■ REQUIRED WORK
Print, from the listing below, the lines starting at the line containing "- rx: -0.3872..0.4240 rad" and ending at the line containing "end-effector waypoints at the", exactly as they stand, and print nothing else.

◆ ◆ ◆ ◆ ◆

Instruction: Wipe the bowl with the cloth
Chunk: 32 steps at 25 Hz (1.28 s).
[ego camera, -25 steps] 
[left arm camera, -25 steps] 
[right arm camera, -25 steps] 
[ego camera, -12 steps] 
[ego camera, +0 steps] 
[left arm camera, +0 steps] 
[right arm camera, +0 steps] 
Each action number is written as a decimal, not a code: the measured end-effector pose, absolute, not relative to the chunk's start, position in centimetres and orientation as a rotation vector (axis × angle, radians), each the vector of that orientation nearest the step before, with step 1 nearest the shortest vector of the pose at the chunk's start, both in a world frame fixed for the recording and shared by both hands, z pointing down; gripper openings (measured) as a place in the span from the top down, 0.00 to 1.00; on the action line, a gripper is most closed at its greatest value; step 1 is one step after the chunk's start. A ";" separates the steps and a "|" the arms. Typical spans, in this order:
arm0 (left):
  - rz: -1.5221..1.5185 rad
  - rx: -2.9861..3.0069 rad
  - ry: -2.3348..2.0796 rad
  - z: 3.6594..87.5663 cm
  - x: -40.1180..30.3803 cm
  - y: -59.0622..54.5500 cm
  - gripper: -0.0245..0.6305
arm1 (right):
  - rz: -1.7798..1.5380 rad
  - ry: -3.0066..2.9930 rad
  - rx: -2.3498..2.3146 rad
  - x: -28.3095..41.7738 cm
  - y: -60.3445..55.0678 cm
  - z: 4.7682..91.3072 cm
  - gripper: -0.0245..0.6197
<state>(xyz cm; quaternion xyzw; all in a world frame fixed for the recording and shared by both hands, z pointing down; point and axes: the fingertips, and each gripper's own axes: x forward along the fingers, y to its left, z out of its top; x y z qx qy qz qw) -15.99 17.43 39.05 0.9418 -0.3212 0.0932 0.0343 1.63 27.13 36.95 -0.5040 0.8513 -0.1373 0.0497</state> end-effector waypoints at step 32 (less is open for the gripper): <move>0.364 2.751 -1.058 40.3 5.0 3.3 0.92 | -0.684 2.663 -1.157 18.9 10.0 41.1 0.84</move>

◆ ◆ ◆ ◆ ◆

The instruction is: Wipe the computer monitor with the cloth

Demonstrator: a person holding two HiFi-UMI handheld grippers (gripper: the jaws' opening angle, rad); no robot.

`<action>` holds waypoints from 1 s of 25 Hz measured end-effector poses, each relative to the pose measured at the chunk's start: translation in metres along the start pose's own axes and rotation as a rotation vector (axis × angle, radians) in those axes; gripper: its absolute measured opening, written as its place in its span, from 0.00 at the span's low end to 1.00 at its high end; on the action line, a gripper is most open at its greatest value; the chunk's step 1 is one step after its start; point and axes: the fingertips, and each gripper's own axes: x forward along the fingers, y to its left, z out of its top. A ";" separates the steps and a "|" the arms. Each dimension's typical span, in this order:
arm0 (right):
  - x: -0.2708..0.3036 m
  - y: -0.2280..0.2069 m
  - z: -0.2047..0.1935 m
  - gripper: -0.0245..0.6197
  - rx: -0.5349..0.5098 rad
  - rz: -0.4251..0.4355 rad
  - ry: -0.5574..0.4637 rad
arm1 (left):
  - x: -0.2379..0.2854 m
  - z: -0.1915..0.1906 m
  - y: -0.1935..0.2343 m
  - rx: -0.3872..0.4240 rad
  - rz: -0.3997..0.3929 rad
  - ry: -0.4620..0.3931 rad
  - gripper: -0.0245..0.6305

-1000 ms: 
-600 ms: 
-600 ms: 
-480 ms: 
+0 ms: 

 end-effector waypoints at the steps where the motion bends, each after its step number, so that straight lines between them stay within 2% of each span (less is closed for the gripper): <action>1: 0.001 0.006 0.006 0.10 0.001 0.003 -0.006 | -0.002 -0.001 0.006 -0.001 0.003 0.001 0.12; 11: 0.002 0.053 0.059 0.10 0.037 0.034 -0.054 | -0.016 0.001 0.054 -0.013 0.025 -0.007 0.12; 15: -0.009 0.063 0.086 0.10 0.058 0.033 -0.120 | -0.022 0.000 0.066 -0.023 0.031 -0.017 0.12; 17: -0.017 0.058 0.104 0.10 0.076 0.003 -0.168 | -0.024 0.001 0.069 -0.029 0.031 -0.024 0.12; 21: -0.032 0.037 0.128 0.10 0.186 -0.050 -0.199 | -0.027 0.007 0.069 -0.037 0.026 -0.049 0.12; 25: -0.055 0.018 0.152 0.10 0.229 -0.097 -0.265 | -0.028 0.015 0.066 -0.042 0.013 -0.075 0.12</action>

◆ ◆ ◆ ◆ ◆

■ EXERCISE RESULT
  - rx: -0.3872..0.4240 rad
  - rz: -0.3997..0.3929 rad
  - ry: -0.4620..0.3931 rad
  - gripper: -0.0245..0.6305

-1000 ms: 
-600 ms: 
-600 ms: 
-480 ms: 
+0 ms: 

 end-effector waypoints at the steps where the motion bends, each after its step number, so that straight lines between them stay within 2% of each span (less is closed for the gripper): <action>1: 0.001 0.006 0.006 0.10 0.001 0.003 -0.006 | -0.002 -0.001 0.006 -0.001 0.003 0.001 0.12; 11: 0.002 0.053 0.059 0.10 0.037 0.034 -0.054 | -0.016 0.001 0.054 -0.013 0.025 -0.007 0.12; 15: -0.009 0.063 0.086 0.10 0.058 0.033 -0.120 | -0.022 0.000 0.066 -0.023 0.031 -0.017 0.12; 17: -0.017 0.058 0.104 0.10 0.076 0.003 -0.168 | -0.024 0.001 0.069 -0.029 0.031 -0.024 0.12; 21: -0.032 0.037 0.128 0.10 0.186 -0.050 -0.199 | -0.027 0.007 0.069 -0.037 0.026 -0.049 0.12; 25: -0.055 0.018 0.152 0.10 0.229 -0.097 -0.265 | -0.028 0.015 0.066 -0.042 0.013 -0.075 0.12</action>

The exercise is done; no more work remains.